Regression: drm: Lobotomize set_busid nonsense for !pci drivers (a325725633c2)

Laszlo Ersek lersek at redhat.com
Fri Sep 30 10:03:59 UTC 2016


On 09/30/16 10:28, Hans de Goede wrote:
> Hi,
> 
> On 30-09-16 05:09, Laszlo Ersek wrote:
>> Hello Daniel,
>>
>> On 06/21/16 14:08, daniel.vetter at ffwll.ch (Daniel Vetter) wrote:
>>> We already have a fallback in place to fill out the unique from
>>> dev->unique, which is set to something reasonable in drm_dev_alloc.
>>>
>>> Which means we only need to have a special set_busid for pci devices,
>>> to be able to care the backwards compat code for drm 1.1 around, which
>>> libdrm still needs.
>>>
>>> While developing and testing this patch things blew up in really
>>> interesting ways, and the code is rather confusing in naming things
>>> between the kernel code, ioctl #defines and libdrm. For the next brave
>>> dragon slayer, document all this madness properly in the userspace
>>> interface section of gpu.tmpl.
>>>
>>> v2: Make drm_dev_set_unique static and update kerneldoc.
>>>
>>> v3: Entire rewrite, plus document what's going on for posterity in the
>>> gpu docbook uapi section.
>>>
>>> v4: Drop accidental amdgpu hunk (Emil).
>>>
>>> v5: Drop accidental omapdrm vblank counter change (Emil).
>>>
>>> Cc: Gustavo Padovan <gustavo.padovan at collabora.co.uk>
>>> Cc: Emil Velikov <emil.l.velikov at gmail.com>
>>> Tested-by: Gustavo Padovan <gustavo.padovan at collabora.co.uk>
>>> (virt_gpu)
>>> Reviewed-by: Emil Velikov <emil.l.velikov at gmail.com>
>>> Signed-off-by: Daniel Vetter <daniel.vetter at intel.com>
>>> ---
>>>  Documentation/DocBook/gpu.tmpl                  |  4 ++
>>>  drivers/gpu/drm/armada/armada_drv.c             |  1 -
>>>  drivers/gpu/drm/drm_ioctl.c                     | 58
>>> +++++++++++++++++++++++++
>>>  drivers/gpu/drm/drm_platform.c                  | 18 --------
>>>  drivers/gpu/drm/etnaviv/etnaviv_drv.c           |  1 -
>>>  drivers/gpu/drm/exynos/exynos_drm_drv.c         |  1 -
>>>  drivers/gpu/drm/hisilicon/kirin/kirin_drm_drv.c |  1 -
>>>  drivers/gpu/drm/imx/imx-drm-core.c              |  1 -
>>>  drivers/gpu/drm/msm/msm_drv.c                   |  1 -
>>>  drivers/gpu/drm/nouveau/nouveau_drm.c           |  1 -
>>>  drivers/gpu/drm/omapdrm/omap_drv.c              |  1 -
>>>  drivers/gpu/drm/shmobile/shmob_drm_drv.c        |  1 -
>>>  drivers/gpu/drm/tilcdc/tilcdc_drv.c             |  1 -
>>>  drivers/gpu/drm/virtio/virtgpu_drm_bus.c        | 10 -----
>>>  drivers/gpu/drm/virtio/virtgpu_drv.c            |  1 -
>>>  drivers/gpu/drm/virtio/virtgpu_drv.h            |  1 -
>>>  include/drm/drmP.h                              |  1 -
>>>  17 files changed, 62 insertions(+), 41 deletions(-)
>>
>> This patch (commit a325725633c2) regresses X.org on QEMU's virtio-vga
>> device. Please see
>>
>>   https://bugzilla.redhat.com/show_bug.cgi?id=1366842
>>
>> complete with a bisection log under
>>
>>   drivers/gpu/drm/virtio/
>>
>> (comment 20).
>>
>> Copying Thorsten so he can include this report in his next v4.8-rc8
>> regression report, if he chooses so. (Commit a325725633c2 is part of
>> v4.8-rc1, but we only managed to identify it now.) The last such report
>> I know of is archived e.g. at
>> <http://www.mail-archive.com/linux-kernel@vger.kernel.org/msg1239220.html>.
>>
>>
>> Reported-by: Joachim Frieben <jfrieben at hotmail.com>
> 
> First of all Joachim thanks for bisecting this.

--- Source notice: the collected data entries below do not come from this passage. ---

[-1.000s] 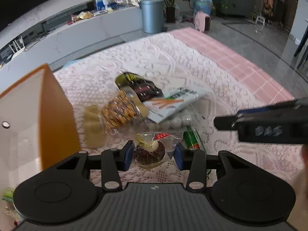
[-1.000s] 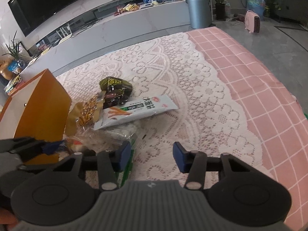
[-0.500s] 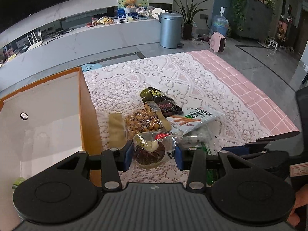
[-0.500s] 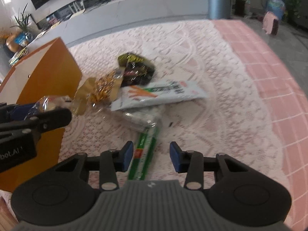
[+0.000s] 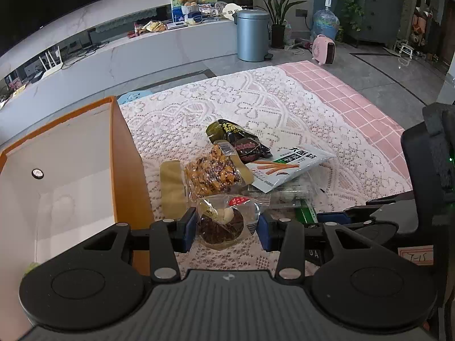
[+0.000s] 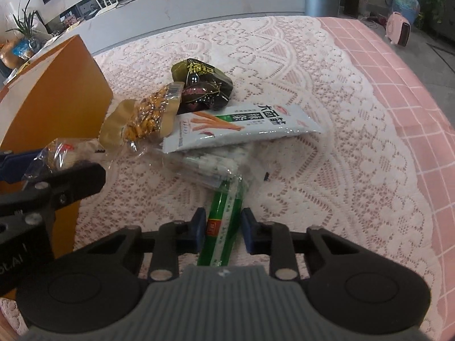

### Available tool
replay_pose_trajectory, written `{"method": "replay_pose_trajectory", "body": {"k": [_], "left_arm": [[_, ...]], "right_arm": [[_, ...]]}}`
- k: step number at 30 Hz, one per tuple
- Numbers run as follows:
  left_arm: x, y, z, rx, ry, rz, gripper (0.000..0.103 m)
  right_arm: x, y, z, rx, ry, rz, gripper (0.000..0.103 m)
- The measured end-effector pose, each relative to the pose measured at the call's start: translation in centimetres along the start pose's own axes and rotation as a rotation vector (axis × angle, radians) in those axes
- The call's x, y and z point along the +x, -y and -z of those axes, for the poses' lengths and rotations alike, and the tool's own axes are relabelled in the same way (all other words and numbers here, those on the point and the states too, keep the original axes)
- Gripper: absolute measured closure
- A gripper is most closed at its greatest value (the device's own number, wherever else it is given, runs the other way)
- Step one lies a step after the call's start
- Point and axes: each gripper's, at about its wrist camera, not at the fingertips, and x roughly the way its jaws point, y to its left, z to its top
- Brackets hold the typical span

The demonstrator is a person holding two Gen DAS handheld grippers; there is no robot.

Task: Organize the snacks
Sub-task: 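Grasp the clear packet with brown cake with the left tool while the right tool grasps the green sausage, then carry the cake packet and green sausage over the orange box with both tools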

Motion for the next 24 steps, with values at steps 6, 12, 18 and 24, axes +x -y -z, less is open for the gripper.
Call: {"method": "replay_pose_trajectory", "body": {"k": [6, 12, 18, 24], "left_arm": [[-0.3, 0.0, 0.1, -0.005, -0.007, -0.004, 0.055], [-1.4, -0.2, 0.1, -0.020, 0.004, 0.009, 0.055], [-3.2, -0.2, 0.6, -0.031, 0.020, 0.033, 0.055], [-5.2, -0.4, 1.4, -0.037, 0.040, 0.036, 0.055]], "right_arm": [[-0.3, 0.9, 0.1, 0.042, -0.014, -0.018, 0.081], [-0.9, 1.5, 0.6, 0.089, -0.041, -0.038, 0.081], [-2.5, 1.8, 1.5, 0.139, -0.053, -0.030, 0.081], [-4.9, 0.7, 3.1, 0.091, -0.017, 0.017, 0.081]]}}
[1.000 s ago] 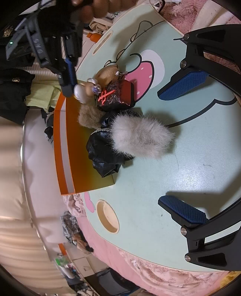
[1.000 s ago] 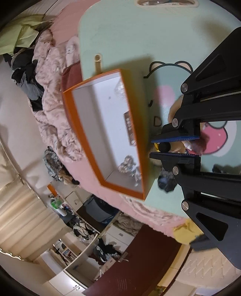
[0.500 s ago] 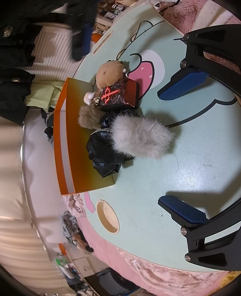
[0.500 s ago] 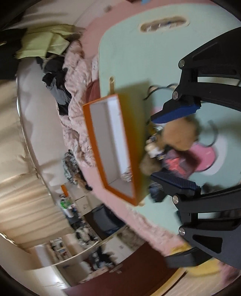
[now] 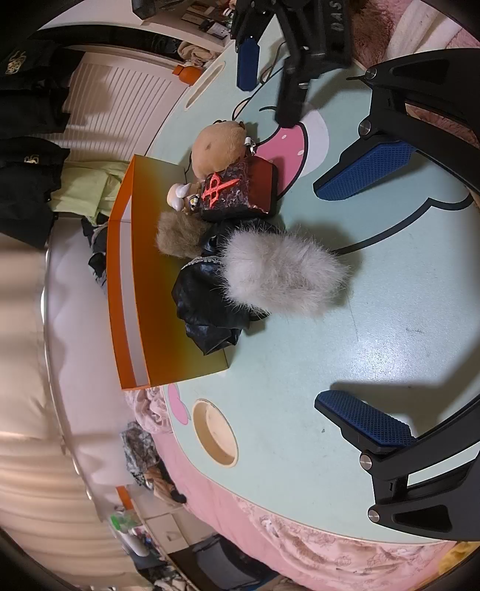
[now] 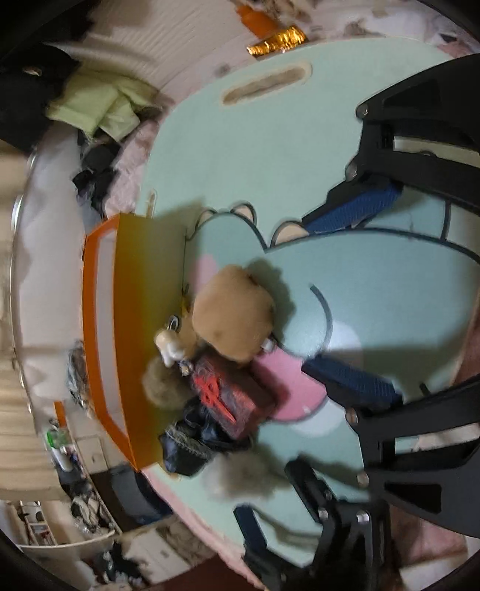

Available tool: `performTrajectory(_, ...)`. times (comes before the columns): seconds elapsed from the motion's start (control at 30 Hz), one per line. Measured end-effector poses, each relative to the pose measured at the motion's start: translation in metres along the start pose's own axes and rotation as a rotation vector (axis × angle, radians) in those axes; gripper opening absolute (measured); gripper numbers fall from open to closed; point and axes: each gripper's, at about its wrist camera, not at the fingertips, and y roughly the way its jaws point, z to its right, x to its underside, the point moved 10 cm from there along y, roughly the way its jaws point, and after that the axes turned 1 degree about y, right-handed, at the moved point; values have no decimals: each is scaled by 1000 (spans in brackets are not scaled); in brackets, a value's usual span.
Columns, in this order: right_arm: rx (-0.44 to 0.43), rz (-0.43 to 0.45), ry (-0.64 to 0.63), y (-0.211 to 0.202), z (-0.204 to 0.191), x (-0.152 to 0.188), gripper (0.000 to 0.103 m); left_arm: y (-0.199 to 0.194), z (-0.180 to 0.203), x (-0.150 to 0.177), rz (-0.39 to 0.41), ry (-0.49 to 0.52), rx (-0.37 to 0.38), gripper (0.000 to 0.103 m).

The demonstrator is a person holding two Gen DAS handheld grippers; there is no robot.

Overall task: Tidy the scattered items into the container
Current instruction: 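Grasp the white figurine keychain in the box with the right gripper and place it by the red box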

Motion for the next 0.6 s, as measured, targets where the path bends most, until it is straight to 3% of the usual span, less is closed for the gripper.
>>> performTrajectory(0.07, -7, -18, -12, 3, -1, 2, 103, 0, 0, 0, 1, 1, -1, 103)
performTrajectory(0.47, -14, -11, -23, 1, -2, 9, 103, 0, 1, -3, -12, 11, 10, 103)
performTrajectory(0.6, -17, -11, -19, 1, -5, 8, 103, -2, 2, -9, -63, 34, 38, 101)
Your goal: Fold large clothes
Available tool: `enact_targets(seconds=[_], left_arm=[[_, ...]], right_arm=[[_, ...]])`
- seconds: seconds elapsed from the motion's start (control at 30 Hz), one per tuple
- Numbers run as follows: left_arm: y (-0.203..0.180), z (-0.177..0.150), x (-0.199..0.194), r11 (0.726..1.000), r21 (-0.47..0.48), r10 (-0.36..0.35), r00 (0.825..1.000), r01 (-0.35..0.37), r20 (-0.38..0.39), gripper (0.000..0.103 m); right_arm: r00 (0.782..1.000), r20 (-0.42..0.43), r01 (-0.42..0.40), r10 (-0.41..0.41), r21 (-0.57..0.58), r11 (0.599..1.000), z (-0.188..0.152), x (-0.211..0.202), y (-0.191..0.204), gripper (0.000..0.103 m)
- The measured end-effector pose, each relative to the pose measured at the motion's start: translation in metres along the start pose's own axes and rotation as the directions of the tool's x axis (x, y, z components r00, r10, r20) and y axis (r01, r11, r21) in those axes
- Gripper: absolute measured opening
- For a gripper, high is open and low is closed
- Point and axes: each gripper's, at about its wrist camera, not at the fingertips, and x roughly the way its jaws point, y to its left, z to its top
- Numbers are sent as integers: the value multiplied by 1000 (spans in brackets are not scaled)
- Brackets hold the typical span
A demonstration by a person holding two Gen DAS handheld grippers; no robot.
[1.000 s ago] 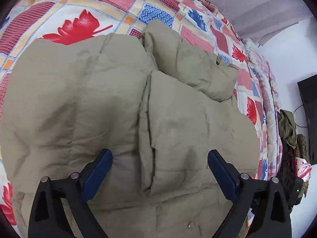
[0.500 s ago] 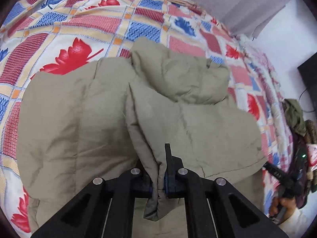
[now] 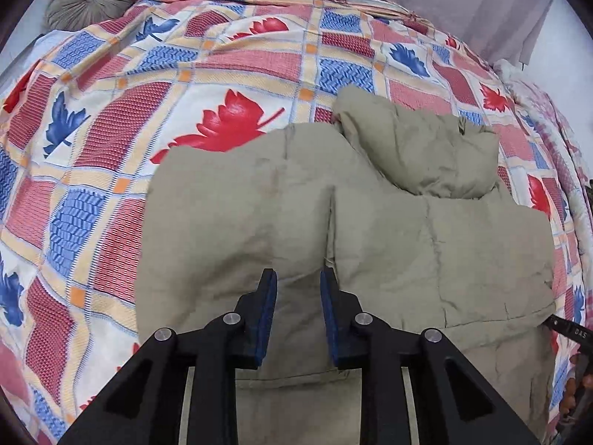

(Small correction: while Joachim reported the BZ, the bisection was done
by yours truly. The bisection was painful enough that I'd want to take
"credit" for it -- using the stock Fedora kernel config for the
bisection, I think my laptop must have burned through enough electricity
to power a small town from Christmas to New Year's Eve. I *literally*
took naps between the test cycles. (And I mean literally literally.) I
know about "localmodconfig" but it has broken on me before, so I opted
for the Fedora config.)

> I was thinking about this
> bug / issue, while doing my laps in the swimming pool.

If you do that, it's easy to lose count of your laps ;)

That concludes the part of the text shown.